The United States Court of Appeals for the Ninth Circuit reversed his conviction holding that §1382 applies only if the United States has exclusive possession of the area. This is in accord with the approach followed for decades, in the Ninth Circuit and courts throughout the country.
The United States government sought certiorari and argued that §1382 applies to all of the area owned by the United States and that national security was jeopardized by the Ninth Circuit’s approach.  There were two questions before the Supreme Court: first, does §1382 apply to this public protest zone? Second, if so, does the First Amendment protect a right to engage in peaceful protest?
From the outset, I believed that it was important for the Court to perceive this as a free speech case. In my brief, the first issue stated concerns the First Amendment and that is the first part of the brief. I began my oral argument by saying that this case is about the right to peacefully protest on a fully open public road in an area designated as a protest zone.
In part, I stressed this because there is a case exactly on point: Flower v. United States (1972). In Flower, an individual had been convicted under §1382 for entering a military base to distribute leaflets on a road that had been opened to the public. The Court said that the First Amendment protected the right to speak on a road that was fully open, even though it was on a military base. In Apel, it is even more clearly a fully open public road and, in fact, is outside of the closed base.

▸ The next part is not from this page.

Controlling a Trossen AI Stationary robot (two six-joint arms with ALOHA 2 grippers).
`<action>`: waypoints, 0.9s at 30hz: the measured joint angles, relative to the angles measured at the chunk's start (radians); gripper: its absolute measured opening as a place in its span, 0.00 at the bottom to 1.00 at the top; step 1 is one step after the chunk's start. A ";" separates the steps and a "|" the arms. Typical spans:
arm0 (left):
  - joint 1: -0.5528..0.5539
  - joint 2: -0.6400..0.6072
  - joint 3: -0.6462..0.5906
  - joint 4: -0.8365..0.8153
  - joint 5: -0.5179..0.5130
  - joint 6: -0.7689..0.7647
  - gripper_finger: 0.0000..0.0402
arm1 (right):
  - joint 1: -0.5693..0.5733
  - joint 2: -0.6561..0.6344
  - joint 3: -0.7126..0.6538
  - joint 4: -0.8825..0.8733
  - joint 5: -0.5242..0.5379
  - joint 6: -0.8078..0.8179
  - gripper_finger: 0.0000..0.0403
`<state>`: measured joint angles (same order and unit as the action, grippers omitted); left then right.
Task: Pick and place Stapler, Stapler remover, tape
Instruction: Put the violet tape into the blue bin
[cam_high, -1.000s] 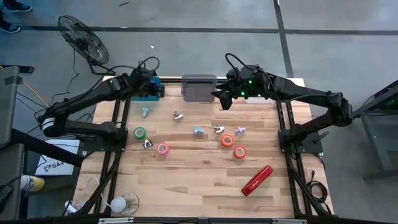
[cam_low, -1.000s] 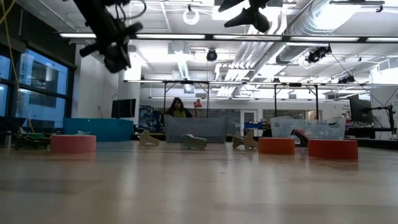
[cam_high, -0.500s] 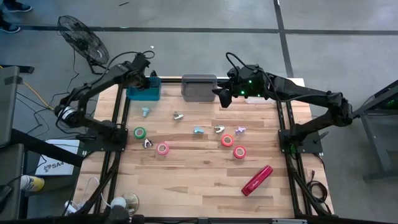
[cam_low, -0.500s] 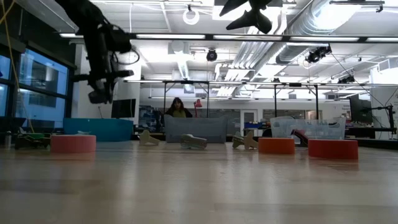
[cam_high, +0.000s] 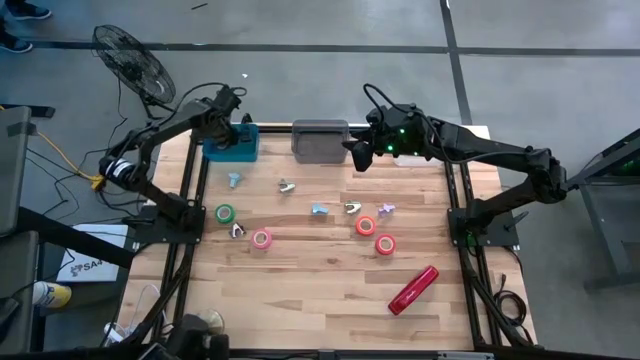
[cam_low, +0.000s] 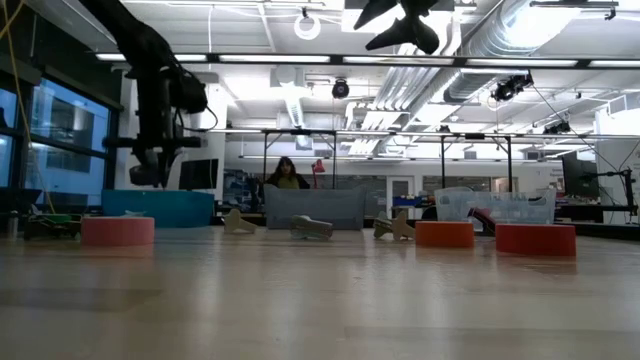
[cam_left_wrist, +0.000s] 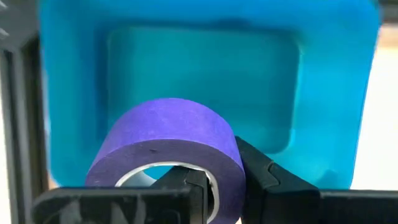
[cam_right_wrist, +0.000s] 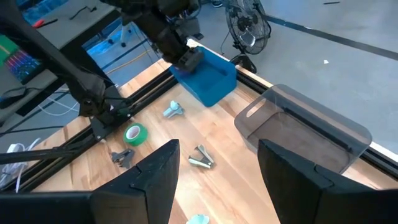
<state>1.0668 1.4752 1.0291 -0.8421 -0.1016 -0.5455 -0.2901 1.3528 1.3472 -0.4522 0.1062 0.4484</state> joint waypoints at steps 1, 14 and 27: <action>0.000 0.003 0.000 -0.003 0.006 -0.001 0.10 | 0.000 0.000 0.000 0.000 0.000 0.000 0.52; 0.000 0.061 0.000 0.033 -0.048 -0.042 0.10 | 0.000 0.000 0.000 0.000 -0.001 -0.003 0.52; 0.000 0.068 0.000 0.054 -0.038 -0.116 0.10 | 0.000 0.000 0.000 0.000 -0.008 -0.003 0.52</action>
<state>1.0672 1.5429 1.0290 -0.7883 -0.1401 -0.6613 -0.2901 1.3529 1.3472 -0.4526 0.0978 0.4458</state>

At the beginning of the oral argument, Justice Ginsburg asked the attorney for the United States, Assistant to the Solicitor General Benjamin Horwich, how the Court could rule in his favor without overruling Flower.  On the other hand, other justices clearly did not want to discuss the First Amendment issue. At one point, Justice Scalia said to me that it was not in the questions presented. I explained that under long-standing Supreme Court precedent, a respondent may raise any issue to support the judgment that was raised below. He raised the First Amendment in both the district court and the court of appeals. Also, the Court must interpret statutes to avoid constitutional doubts. Justice Scalia’s response was, “But we don’t have to listen.”
Most of the oral argument focused on the statutory question and the meaning of “military installation” within §1382. The government wants to define it broadly as essentially being all of the land owned by the United States, whereas I sought to define it narrowly as that where there is exclusive government possession.  Justices, in their questions, identified problems with each approach.  
As always, the argument was an intense experience. I rarely could say more than a sentence or two before the next question came from a different justice. It is exhilarating to argue in the majestic courtroom in front of superbly prepared jurists, but frustrating to not get a chance to really answer any question before the next one comes.
To me, Apel is important because it is about free speech and military protests. Military bases are uniquely important as a place to protest the military’s activities. A public road outside of a closed military base, especially in a designated protest zone, is a place where all should be able to peacefully protest.